• WHAT NEEDS TO BE DONE:
Every record below must be set down again exactly as given.

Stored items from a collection
◆ ◆ ◆
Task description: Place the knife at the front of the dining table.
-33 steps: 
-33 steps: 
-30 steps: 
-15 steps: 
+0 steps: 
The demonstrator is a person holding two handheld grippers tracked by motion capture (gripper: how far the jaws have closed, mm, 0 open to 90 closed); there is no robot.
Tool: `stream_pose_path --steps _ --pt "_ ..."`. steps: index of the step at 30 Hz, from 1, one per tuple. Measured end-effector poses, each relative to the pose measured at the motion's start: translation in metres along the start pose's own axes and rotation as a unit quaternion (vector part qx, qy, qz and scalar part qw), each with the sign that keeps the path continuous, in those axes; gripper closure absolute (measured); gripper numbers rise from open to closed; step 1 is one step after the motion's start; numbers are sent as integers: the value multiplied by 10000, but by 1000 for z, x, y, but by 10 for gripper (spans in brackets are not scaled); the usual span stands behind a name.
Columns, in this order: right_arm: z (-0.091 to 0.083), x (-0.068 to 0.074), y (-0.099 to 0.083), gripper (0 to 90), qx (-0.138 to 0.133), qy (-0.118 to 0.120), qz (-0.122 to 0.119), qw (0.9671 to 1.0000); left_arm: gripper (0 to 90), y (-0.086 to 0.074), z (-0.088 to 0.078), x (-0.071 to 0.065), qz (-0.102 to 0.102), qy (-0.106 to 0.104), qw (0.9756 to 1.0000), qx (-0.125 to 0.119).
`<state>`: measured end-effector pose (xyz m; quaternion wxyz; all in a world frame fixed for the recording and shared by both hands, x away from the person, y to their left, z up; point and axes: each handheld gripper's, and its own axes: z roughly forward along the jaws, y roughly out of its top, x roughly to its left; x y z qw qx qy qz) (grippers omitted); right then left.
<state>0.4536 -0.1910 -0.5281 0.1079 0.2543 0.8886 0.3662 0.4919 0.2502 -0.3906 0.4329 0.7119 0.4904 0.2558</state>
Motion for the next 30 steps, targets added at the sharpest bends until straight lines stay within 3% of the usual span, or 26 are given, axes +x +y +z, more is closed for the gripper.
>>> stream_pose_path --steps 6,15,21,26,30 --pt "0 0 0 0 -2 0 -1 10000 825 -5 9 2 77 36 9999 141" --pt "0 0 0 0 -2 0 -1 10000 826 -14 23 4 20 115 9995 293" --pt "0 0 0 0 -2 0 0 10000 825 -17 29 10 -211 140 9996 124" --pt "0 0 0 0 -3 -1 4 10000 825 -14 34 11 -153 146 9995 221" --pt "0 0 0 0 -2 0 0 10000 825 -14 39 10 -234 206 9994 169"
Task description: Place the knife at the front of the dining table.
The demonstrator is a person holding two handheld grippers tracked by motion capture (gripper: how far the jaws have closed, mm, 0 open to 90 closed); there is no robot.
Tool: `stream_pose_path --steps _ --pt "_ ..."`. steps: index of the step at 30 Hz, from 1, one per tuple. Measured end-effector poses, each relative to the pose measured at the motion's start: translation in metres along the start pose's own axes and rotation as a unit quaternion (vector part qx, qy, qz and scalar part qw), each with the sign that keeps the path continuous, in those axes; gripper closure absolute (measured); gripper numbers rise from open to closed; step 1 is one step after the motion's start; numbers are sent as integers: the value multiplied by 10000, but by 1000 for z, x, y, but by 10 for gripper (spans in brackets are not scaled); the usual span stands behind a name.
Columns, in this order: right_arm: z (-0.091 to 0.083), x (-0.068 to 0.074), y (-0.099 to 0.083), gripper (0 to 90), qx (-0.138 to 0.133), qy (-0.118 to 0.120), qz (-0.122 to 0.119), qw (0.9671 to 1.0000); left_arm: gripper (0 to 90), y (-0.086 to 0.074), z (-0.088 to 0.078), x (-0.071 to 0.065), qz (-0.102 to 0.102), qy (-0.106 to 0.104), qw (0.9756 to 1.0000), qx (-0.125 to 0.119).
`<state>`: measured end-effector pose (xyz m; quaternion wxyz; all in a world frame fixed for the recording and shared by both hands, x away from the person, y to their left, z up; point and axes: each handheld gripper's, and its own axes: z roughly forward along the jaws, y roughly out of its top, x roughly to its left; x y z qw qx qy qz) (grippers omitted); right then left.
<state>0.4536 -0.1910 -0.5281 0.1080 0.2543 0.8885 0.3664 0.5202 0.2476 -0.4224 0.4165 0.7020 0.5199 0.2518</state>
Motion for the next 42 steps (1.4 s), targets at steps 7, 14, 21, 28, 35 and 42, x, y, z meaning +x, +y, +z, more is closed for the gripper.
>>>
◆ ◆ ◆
• TASK RESULT:
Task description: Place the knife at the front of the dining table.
-33 steps: 
-33 steps: 
-30 steps: 
-15 steps: 
+0 steps: 
The demonstrator is a person holding two handheld grippers tracked by motion capture (gripper: how far the jaws have closed, mm, 0 open to 90 closed); there is no robot.
Tool: `stream_pose_path --steps _ --pt "_ ..."`. steps: index of the step at 30 Hz, from 1, one per tuple. Measured end-effector poses, each relative to the pose measured at the motion's start: translation in metres along the start pose's own axes and rotation as a unit quaternion (vector part qx, qy, qz and scalar part qw), each with the sign that keeps the path continuous, in those axes; gripper closure absolute (measured); gripper numbers rise from open to closed; step 1 is one step after the motion's start; numbers are sent as integers: the value multiplied by 10000, but by 1000 for z, x, y, but by 10 for gripper (spans in brackets are not scaled); the usual span stands behind a name.
Columns, in this order: right_arm: z (-0.091 to 0.083), x (-0.068 to 0.074), y (-0.099 to 0.083), gripper (0 to 90), qx (-0.138 to 0.133), qy (-0.118 to 0.120), qz (-0.122 to 0.119), qw (0.9671 to 1.0000); left_arm: gripper (0 to 90), y (-0.086 to 0.074), z (-0.088 to 0.078), x (-0.071 to 0.065), qz (-0.102 to 0.102), qy (-0.106 to 0.104), qw (0.9756 to 1.0000), qx (-0.125 to 0.119).
`<state>`: measured end-effector pose (xyz m; quaternion wxyz; all in a world frame fixed for the recording and shared by both hands, x away from the person, y to their left, z up; point and axes: each handheld gripper's, and its own axes: z roughly forward along the jaws, y roughly out of its top, x roughly to its left; x y z qw qx qy qz) (grippers omitted); right then left.
<state>0.4536 -0.1910 -0.5281 0.1079 0.2543 0.8886 0.3662 0.4919 0.2502 -0.3906 0.4329 0.7119 0.4904 0.2558</state>
Motion for the next 30 steps, targets added at the sharpest bends until straight lines stay within 3% of the usual span, or 26 are given, axes +x +y +z, more is closed for the gripper.
>>> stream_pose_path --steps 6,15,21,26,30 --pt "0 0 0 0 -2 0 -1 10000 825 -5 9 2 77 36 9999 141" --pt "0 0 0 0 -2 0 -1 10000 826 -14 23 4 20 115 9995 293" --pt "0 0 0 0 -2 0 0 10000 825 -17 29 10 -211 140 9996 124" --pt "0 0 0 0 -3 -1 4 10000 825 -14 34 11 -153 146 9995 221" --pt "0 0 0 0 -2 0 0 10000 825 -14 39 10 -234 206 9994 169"
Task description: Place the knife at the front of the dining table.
The demonstrator is a person holding two handheld grippers tracked by motion capture (gripper: how far the jaws have closed, mm, 0 open to 90 closed); there is no robot.
Tool: `stream_pose_path --steps _ --pt "_ ..."`. steps: index of the step at 30 Hz, from 1, one per tuple. Measured end-effector poses, each relative to the pose measured at the motion's start: translation in metres along the start pose's own axes and rotation as a unit quaternion (vector part qx, qy, qz and scalar part qw), each with the sign that keeps the path continuous, in those axes; gripper closure absolute (measured); gripper numbers rise from open to closed; step 1 is one step after the motion's start; numbers are sent as integers: the value multiplied by 10000, but by 1000 for z, x, y, but by 10 for gripper (spans in brackets are not scaled); the usual span stands behind a name.
Columns, in this order: right_arm: z (-0.091 to 0.083), x (-0.068 to 0.074), y (-0.099 to 0.083), gripper (0 to 90), qx (-0.138 to 0.133), qy (-0.118 to 0.120), qz (-0.122 to 0.119), qw (0.9671 to 1.0000); left_arm: gripper (0 to 90), y (-0.086 to 0.074), z (-0.088 to 0.078), x (-0.071 to 0.065), qz (-0.102 to 0.102), qy (-0.106 to 0.104), qw (0.9756 to 1.0000), qx (-0.125 to 0.119).
`<state>`: measured end-effector pose (xyz m; quaternion wxyz; all in a world frame fixed for the recording and shared by both hands, x away from the person, y to their left, z up; point and axes: each handheld gripper's, and its own axes: z roughly forward along the jaws, y roughly out of its top, x roughly to its left; x y z qw qx qy qz) (grippers omitted); right then left.
<state>0.4536 -0.1910 -0.5281 0.1080 0.2543 0.8885 0.3664 0.5202 0.2476 -0.4224 0.4165 0.7020 0.5199 0.2518</state>
Motion for the next 42 steps (1.4 s), targets at steps 7, 14, 21, 28, 35 and 42, x, y, z meaning +x, +y, +z, more is closed for the gripper.
>>>

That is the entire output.